The Romans reassembled their column on the outskirts of the city, and rested and watered their horses. The citizens brought them provisions, and Bishop Ananias spoke with Aetius, and also with Theodoric.
‘“And lo, I shall smite them with the sword,”’ roared the old King, ‘“and the heathen shall flee before me into the hills!”’
Ananias nodded. ‘Thus spake the Lord of Hosts.’
‘You fought well, my lord Bishop,’ said Aetius. ‘But turn your attention from the Scriptures just for a moment. Your Majesty, did you see the banners of the enemy riders on their left flank as they fled?’
‘The banners of the heathen,’ rumbled Theodoric, ‘barbaric ensigns, covered with the runes of savagery and unbelief.’
‘Among them, the Black Boar.’
Theodoric gasped and clutched his beard.
‘Genseric’s sons are here.’ Aetius nodded coolly. ‘Frideric, Euric and Godric.’
Theodoric was already turning his horse and digging his heels in, but the princes rode in either side of him and calmed him.
A scout rode up.
‘Have your skills improved?’ snapped Aetius.
‘Sir, they ride north-east. At least some of the horses look lean and sickly.’
‘Hm. Another job for the Moorish Horse.’
Victorius appeared.
‘Centurion, spread out the map.’
Tatullus knelt on the dry ground and spread out a huge campaign map, made of the thickest rolled vellum and taller and wider than the height of a man.
‘Listen closely, Moor. Ride east and then north with fifty of your best men. Ride as fast as you ever have ridden. Overtake the Huns, but be on your guard for their outriders – they range far. Here, at Melodunum’ – he pointed with his staff – ‘and also here, at Augustabona, there are vast horrea, granaries. The locals will direct you to them. The Huns must not get to them. You understand? Burn them to the ground, then circle back and find us again. The Huns won’t catch you, not with them on their half-starved ponies and you on your fine Berber horses.’

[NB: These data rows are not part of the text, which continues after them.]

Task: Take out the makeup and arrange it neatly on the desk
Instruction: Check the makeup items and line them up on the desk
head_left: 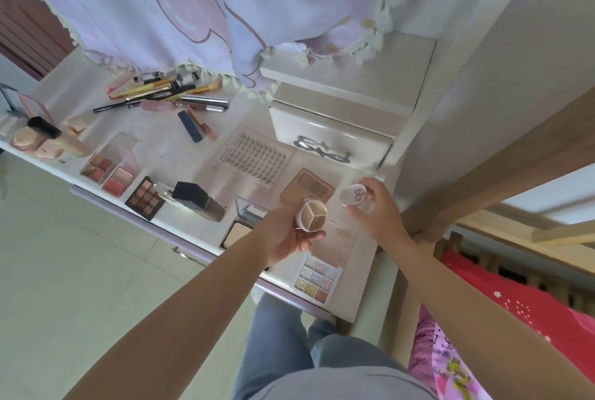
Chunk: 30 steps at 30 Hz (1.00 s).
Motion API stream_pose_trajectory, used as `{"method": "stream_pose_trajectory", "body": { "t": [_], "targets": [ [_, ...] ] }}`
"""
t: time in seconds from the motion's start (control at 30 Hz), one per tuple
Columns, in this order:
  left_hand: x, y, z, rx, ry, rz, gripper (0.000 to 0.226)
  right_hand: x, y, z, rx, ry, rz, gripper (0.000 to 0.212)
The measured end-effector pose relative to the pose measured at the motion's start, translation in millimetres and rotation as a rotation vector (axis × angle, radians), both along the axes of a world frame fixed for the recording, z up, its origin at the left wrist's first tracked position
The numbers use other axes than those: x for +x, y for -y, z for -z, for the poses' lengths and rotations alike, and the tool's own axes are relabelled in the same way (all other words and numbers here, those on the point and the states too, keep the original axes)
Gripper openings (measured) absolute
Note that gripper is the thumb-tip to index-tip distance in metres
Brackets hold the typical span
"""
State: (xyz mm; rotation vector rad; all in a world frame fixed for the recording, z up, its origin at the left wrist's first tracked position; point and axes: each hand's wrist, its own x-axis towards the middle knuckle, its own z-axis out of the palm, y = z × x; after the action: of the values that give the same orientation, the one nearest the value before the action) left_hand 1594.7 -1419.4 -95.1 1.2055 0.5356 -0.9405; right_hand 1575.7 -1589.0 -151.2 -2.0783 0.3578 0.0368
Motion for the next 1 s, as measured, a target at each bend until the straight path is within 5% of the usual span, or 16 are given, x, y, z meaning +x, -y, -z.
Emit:
{"method": "stream_pose_trajectory", "body": {
  "t": [0.23,0.57,0.8,1.0],
  "targets": [
    [62.5,23.1,-1.5,0.234,0.012,0.077,0.034,31.7,-3.9,18.1,-0.128,-0.027,-0.090,0.031],
    [94.0,66.2,35.7,0.349,-0.097,0.114,0.025,22.1,21.6,28.4,-0.241,-0.183,-0.181,0.055],
    [99.9,66.8,37.4,0.217,-0.175,0.023,0.027,39.6,13.1,38.3,-0.309,-0.163,0.034,0.038],
    [100.5,68.8,43.0,0.354,-0.108,0.084,0.027,37.2,3.5,49.4,-0.314,-0.116,0.123,0.046]
  ]
}}
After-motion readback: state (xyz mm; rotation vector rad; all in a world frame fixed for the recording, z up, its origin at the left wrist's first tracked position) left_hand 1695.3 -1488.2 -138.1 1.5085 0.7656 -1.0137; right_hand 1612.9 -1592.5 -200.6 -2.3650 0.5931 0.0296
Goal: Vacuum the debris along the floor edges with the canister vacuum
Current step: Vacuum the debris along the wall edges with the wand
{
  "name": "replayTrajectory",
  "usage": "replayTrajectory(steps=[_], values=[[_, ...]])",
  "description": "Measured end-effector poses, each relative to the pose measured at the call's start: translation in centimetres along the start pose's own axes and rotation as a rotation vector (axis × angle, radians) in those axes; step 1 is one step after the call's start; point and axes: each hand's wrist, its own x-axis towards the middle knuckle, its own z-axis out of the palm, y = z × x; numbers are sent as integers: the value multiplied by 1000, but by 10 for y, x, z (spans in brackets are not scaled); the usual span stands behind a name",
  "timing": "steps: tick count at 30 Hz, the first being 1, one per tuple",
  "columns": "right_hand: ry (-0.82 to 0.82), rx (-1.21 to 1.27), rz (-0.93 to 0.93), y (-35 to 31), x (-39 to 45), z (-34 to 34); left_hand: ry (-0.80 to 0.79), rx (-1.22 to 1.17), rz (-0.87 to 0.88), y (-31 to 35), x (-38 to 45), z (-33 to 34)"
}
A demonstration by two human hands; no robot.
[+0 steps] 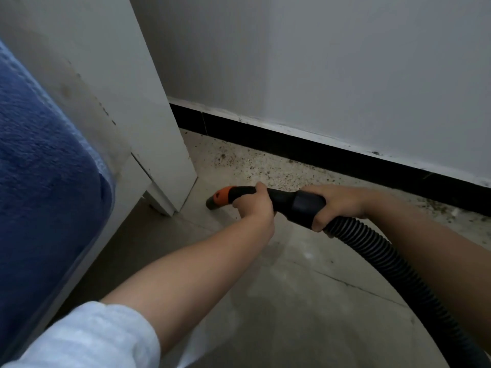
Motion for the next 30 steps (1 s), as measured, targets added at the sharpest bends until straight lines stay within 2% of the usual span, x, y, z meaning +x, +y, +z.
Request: replayTrajectory(steps=[6, 12, 18, 25, 30], values=[[-30, -92, 43, -1, -2, 7, -6, 16, -31, -9, 1, -11], [131, -265, -34, -4, 13, 33, -39, 99, 63, 1, 13, -23], [184, -227, -71, 2, 37, 50, 0, 186, 94, 11, 34, -32], [310, -187, -76, 9, 57, 59, -119, 172, 88, 25, 50, -31], [362, -129, -67, 10, 73, 55, -135, 155, 71, 36, 60, -20]])
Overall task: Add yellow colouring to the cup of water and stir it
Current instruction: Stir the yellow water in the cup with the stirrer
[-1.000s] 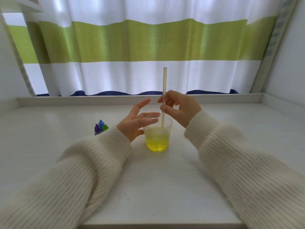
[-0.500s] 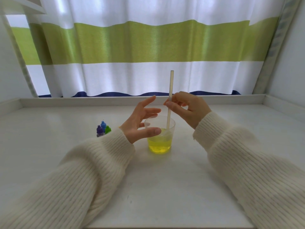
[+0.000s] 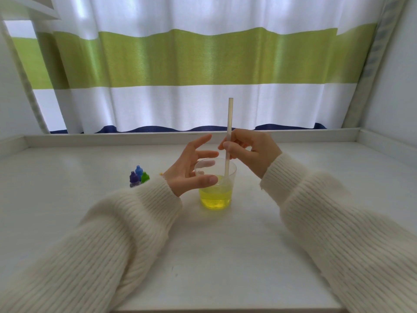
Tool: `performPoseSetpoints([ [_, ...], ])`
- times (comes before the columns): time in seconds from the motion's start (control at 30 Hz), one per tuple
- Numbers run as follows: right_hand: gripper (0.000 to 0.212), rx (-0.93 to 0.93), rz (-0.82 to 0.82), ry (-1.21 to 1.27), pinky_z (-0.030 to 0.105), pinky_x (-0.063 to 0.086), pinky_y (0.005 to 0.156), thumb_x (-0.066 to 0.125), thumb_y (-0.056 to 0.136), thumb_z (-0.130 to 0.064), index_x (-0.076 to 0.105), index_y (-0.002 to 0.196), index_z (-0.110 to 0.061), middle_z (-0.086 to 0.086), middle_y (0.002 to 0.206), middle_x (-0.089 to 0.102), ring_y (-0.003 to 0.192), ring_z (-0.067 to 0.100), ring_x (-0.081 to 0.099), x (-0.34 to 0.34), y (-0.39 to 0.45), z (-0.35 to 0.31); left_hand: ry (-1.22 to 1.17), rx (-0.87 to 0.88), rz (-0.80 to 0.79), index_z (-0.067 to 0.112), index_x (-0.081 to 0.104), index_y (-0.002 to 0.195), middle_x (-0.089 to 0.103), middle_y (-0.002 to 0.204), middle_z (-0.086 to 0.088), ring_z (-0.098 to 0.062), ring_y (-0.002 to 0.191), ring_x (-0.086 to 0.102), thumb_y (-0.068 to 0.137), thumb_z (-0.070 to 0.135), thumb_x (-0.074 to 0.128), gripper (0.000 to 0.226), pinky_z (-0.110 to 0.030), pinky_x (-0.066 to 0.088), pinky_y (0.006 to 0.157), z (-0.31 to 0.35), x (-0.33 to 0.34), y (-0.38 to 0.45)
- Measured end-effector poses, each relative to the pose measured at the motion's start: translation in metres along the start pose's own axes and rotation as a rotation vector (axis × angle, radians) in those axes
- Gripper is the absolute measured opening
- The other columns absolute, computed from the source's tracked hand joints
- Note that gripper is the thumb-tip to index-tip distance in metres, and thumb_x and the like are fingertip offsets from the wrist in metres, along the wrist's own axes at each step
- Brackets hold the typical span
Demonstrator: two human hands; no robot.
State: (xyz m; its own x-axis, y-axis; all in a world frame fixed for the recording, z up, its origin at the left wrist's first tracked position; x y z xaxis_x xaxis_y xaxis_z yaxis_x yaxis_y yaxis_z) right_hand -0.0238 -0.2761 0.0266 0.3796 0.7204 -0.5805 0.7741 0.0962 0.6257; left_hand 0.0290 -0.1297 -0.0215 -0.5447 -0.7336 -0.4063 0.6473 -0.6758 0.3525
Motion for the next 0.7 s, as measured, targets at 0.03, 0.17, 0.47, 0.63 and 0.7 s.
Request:
performPoseSetpoints([
  [0.03, 0.01, 0.001, -0.011, 0.023, 0.013, 0.051, 0.068, 0.053, 0.086, -0.024, 0.062, 0.082, -0.023, -0.009, 0.074, 0.065, 0.07, 0.002, 0.063, 0.0012, -0.0003, -0.001, -0.002, 0.001, 0.0, 0.065, 0.025, 0.114, 0.045, 0.12, 0.022, 0.004, 0.108, 0.05, 0.046, 0.054, 0.076, 0.086, -0.015, 0.05, 0.073, -0.0001, -0.0001, 0.0],
  [0.17, 0.01, -0.001, -0.042, 0.111, 0.014, 0.051, 0.069, 0.055, 0.086, -0.024, 0.065, 0.087, -0.02, -0.011, 0.073, 0.066, 0.068, -0.002, 0.062, 0.0062, -0.0019, -0.0032, -0.006, -0.001, -0.007, 0.063, 0.024, 0.116, 0.045, 0.124, 0.017, -0.001, 0.112, 0.049, 0.043, 0.06, 0.076, 0.09, -0.02, 0.048, 0.08, -0.0004, 0.0, 0.0006],
  [0.47, 0.012, -0.016, -0.031, -0.023, 0.002, 0.042, 0.067, 0.055, 0.087, -0.025, 0.063, 0.095, -0.027, -0.019, 0.075, 0.061, 0.07, -0.008, 0.057, 0.0066, -0.0007, -0.0027, -0.009, -0.006, -0.011, 0.062, 0.024, 0.116, 0.045, 0.12, 0.022, 0.008, 0.106, 0.049, 0.048, 0.049, 0.075, 0.085, -0.017, 0.048, 0.075, -0.0023, -0.0002, 0.0007],
  [0.63, 0.015, -0.054, 0.003, -0.167, 0.002, 0.04, 0.062, 0.053, 0.088, -0.028, 0.062, 0.099, -0.025, -0.014, 0.08, 0.059, 0.071, -0.007, 0.052, 0.0054, 0.0022, 0.0021, -0.011, -0.009, -0.017, 0.066, 0.025, 0.112, 0.045, 0.119, 0.023, 0.008, 0.106, 0.049, 0.041, 0.062, 0.076, 0.087, -0.02, 0.049, 0.078, -0.0008, -0.0005, -0.0004],
  [0.7, 0.011, -0.063, 0.013, -0.187, 0.003, 0.039, 0.063, 0.052, 0.087, -0.03, 0.06, 0.094, -0.03, -0.016, 0.078, 0.059, 0.072, -0.006, 0.053, 0.0036, 0.0027, 0.0042, -0.008, -0.009, -0.019, 0.065, 0.025, 0.112, 0.045, 0.12, 0.022, 0.007, 0.107, 0.049, 0.039, 0.066, 0.075, 0.089, -0.02, 0.048, 0.079, -0.0004, -0.0005, -0.0002],
])
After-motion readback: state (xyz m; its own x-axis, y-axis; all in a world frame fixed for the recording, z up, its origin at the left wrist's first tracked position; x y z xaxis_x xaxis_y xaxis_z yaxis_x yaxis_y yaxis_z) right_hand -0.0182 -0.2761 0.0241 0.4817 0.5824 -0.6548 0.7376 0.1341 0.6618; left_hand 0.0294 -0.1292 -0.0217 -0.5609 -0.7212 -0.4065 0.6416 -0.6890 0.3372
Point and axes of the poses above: each hand's wrist, its own y-axis towards the middle knuckle, its own x-axis out of the palm, z = x × y, the point moved 4 cm from there along y, towards the middle knuckle
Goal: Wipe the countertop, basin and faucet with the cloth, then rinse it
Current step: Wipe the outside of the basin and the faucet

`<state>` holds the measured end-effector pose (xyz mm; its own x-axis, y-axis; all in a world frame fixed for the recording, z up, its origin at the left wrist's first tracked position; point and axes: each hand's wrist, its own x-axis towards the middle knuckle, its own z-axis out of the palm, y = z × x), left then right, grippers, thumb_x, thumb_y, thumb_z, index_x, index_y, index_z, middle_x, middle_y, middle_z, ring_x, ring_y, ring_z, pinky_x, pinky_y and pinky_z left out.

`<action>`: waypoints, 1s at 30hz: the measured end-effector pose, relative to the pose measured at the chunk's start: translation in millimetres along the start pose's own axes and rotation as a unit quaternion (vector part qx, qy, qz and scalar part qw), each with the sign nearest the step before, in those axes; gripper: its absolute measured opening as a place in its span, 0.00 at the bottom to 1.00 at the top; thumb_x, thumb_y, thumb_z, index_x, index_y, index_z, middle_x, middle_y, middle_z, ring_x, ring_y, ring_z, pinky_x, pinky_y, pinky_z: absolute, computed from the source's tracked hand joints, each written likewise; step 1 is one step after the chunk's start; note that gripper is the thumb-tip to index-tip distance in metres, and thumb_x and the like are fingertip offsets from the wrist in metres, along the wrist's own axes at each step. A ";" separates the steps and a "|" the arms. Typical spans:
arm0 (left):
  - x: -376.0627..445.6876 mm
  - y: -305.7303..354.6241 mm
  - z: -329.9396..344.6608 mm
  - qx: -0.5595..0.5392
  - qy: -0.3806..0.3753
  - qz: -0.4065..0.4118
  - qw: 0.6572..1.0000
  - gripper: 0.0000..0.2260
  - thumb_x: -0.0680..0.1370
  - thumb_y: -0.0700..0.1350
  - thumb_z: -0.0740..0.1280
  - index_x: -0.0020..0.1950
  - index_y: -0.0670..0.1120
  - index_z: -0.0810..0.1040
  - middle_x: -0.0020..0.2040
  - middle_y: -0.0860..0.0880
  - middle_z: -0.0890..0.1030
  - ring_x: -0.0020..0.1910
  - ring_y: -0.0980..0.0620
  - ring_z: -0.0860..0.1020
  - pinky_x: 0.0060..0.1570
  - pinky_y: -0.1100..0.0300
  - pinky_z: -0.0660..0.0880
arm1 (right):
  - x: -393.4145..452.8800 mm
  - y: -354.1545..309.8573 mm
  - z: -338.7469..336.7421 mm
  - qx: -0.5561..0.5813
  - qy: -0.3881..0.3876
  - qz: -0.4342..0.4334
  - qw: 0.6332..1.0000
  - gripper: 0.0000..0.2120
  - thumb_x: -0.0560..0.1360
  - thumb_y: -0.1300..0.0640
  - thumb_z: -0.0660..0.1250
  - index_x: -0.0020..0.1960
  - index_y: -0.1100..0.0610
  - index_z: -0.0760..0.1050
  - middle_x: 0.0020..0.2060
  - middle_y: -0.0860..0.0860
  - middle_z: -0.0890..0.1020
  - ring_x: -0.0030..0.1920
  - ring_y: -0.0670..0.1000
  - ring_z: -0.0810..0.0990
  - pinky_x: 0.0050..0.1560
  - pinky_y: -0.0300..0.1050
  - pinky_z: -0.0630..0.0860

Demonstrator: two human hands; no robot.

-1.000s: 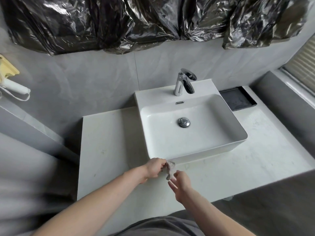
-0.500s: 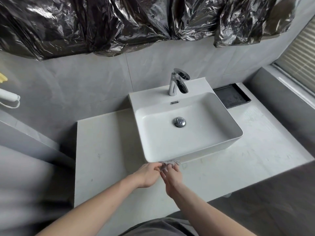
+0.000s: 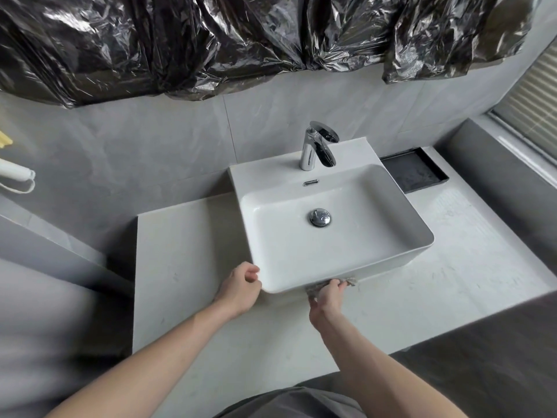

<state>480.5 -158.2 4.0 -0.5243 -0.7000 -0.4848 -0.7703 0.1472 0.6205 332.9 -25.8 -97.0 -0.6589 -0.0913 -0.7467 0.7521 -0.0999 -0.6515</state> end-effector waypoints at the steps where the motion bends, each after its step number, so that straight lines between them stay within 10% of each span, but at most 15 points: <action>1: 3.1 1.1 -0.2 0.011 0.017 -0.011 1.000 0.18 0.76 0.47 0.66 0.66 0.52 0.76 0.61 0.54 0.80 0.64 0.50 0.77 0.58 0.59 0.71 | -6.3 -3.2 4.7 0.026 -0.002 0.018 0.999 0.25 0.83 0.52 0.48 0.78 0.37 0.57 0.73 0.44 0.70 0.60 0.52 0.77 0.55 0.48 0.73; 9: 25.7 13.9 25.6 -0.015 0.001 -0.068 0.998 0.18 0.77 0.40 0.62 0.67 0.43 0.72 0.68 0.42 0.76 0.64 0.40 0.76 0.64 0.52 0.73 | -61.5 18.0 27.2 0.095 -0.108 0.160 0.977 0.12 0.80 0.62 0.54 0.50 0.50 0.73 0.43 0.53 0.78 0.36 0.52 0.73 0.32 0.40 0.73; 14: 28.3 10.9 27.6 -0.045 -0.004 -0.082 0.996 0.25 0.76 0.38 0.62 0.74 0.42 0.69 0.70 0.43 0.76 0.66 0.42 0.75 0.66 0.53 0.72 | -27.9 -27.7 -3.9 0.101 -0.117 0.117 0.981 0.13 0.69 0.69 0.50 0.35 0.51 0.61 0.25 0.48 0.63 0.23 0.46 0.61 0.26 0.38 0.62; 19: 32.8 5.2 26.8 -0.063 -0.004 -0.087 0.994 0.27 0.74 0.39 0.62 0.74 0.44 0.70 0.67 0.44 0.78 0.63 0.43 0.77 0.60 0.55 0.75 | 0.7 -112.6 -38.3 0.086 -0.079 0.037 0.992 0.11 0.57 0.65 0.49 0.33 0.50 0.57 0.26 0.47 0.60 0.21 0.44 0.59 0.22 0.34 0.53; 26: 29.1 13.7 32.5 -0.069 0.018 -0.075 0.995 0.21 0.75 0.35 0.60 0.66 0.47 0.76 0.62 0.46 0.81 0.57 0.44 0.79 0.52 0.58 0.75 | 18.2 -80.8 -22.1 -0.042 -0.015 0.051 0.998 0.11 0.79 0.53 0.54 0.58 0.50 0.70 0.39 0.55 0.77 0.32 0.53 0.73 0.35 0.42 0.71; 30: 31.9 15.1 35.9 -0.059 0.035 -0.085 0.994 0.25 0.74 0.35 0.60 0.71 0.46 0.74 0.63 0.44 0.81 0.56 0.43 0.79 0.43 0.61 0.73 | -4.1 -73.0 -16.9 0.018 -0.084 0.105 0.991 0.11 0.79 0.60 0.53 0.39 0.55 0.68 0.30 0.54 0.66 0.29 0.52 0.63 0.41 0.47 0.72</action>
<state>439.2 -153.2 -24.2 -0.3597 -0.7557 -0.5473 -0.7960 -0.0575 0.6026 280.9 -1.4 -48.7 -0.4828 -0.2767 -0.8309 0.8742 -0.0963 -0.4759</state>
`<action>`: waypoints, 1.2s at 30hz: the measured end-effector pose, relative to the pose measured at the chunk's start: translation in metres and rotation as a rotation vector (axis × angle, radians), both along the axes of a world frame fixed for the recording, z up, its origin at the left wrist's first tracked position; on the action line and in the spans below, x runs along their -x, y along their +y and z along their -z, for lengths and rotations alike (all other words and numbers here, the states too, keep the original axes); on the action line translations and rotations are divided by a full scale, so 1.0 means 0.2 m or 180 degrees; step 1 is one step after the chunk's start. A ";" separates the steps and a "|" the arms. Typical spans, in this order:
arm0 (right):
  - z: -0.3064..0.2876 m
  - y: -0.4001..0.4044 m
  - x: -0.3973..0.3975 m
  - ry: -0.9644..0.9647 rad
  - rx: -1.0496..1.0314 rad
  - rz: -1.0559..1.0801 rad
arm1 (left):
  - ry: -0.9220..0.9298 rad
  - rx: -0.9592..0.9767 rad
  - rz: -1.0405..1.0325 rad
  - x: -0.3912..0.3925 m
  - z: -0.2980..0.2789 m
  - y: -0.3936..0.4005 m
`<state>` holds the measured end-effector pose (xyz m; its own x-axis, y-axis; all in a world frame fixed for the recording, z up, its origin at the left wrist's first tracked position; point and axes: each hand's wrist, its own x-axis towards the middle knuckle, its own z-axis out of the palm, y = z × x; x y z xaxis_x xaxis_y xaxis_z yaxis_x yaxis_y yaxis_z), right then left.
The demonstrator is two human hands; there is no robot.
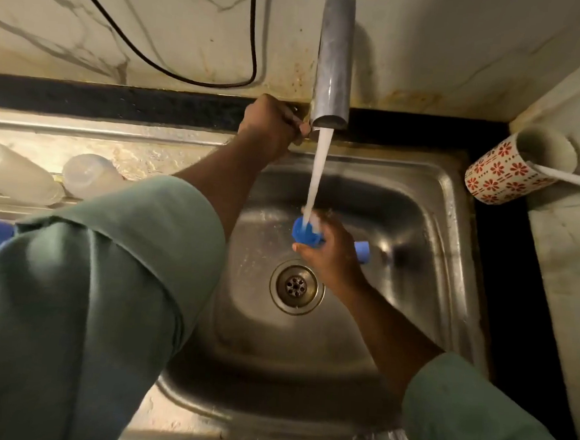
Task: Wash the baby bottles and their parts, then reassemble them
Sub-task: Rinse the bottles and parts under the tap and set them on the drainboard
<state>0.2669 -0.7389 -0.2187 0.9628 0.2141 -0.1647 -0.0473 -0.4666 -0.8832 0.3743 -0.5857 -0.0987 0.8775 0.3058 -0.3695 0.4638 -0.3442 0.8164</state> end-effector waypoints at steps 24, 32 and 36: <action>0.08 0.17 -0.24 0.2024 -0.0654 0.0064 | -0.0189 -0.0821 0.0049 0.00 0.09 -0.02; 0.04 0.01 -0.27 0.0268 0.0884 -0.2003 | -0.0011 -0.0414 0.0164 0.00 0.03 0.00; 0.05 -0.03 -0.17 0.0783 -0.0260 -0.1127 | 0.0052 -0.0434 0.0213 -0.02 0.04 0.01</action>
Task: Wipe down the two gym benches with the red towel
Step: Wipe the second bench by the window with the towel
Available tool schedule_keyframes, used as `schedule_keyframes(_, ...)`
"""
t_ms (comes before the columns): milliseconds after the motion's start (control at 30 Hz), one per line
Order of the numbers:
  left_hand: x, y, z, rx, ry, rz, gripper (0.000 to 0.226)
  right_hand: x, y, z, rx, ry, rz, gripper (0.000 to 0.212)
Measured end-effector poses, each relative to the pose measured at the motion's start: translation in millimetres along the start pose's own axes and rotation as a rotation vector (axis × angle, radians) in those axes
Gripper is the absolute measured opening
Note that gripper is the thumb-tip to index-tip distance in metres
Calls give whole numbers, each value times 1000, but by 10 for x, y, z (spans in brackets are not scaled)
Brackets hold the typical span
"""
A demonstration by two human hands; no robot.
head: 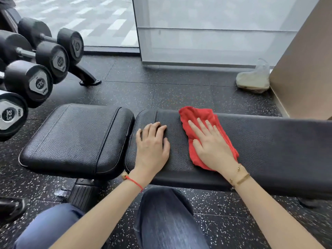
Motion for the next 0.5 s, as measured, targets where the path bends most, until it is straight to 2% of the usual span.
schedule_keyframes(133,-42,16,6,-3,-17,7,44,-239,-373,97,-18,21,-176,60)
schedule_keyframes(200,-52,7,22,-5,-13,19,44,-152,-594,96,-9,45,-192,60)
schedule_keyframes(333,-75,-1,53,-6,2,31,43,184,-632,31,8,34,-61,61)
schedule_keyframes(500,-62,1,56,-30,32,32,42,289,-3,-23,17,30,101,62)
Point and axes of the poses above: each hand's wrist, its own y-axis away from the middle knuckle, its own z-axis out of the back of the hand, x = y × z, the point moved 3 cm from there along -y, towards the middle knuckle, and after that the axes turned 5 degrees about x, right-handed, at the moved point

‘And what of fodder for our fine Berber horses?’ said Victorius.
‘They’ll be well fed from our supply lines south. It’s not a problem; we’ve got it covered. You know that a full marching legion of five thousand men needs eight thousand pounds of grain a day, plus six hundred pounds of fodder for its auxiliary cavalry. A full cavalry division needs a whole lot more. And you think nomads like the Huns will have planned ahead for provisions? They’ll never find pasture enough, not in cultivated Gaul.’ The cool grey eyes scanned the horizon. ‘Sometimes military victory lies in details, not in heroics. Attila and his horde in Gaul are going to starve.’
The Mauretanian grinned, and without another word stretched out his arm and galloped forward. Fifty men surged after him, swinging east, wide of the retreating horde.
Aetius looked at the map again. ‘The nearest flatlands north-east,’ he said. ‘The valley of the Marne?’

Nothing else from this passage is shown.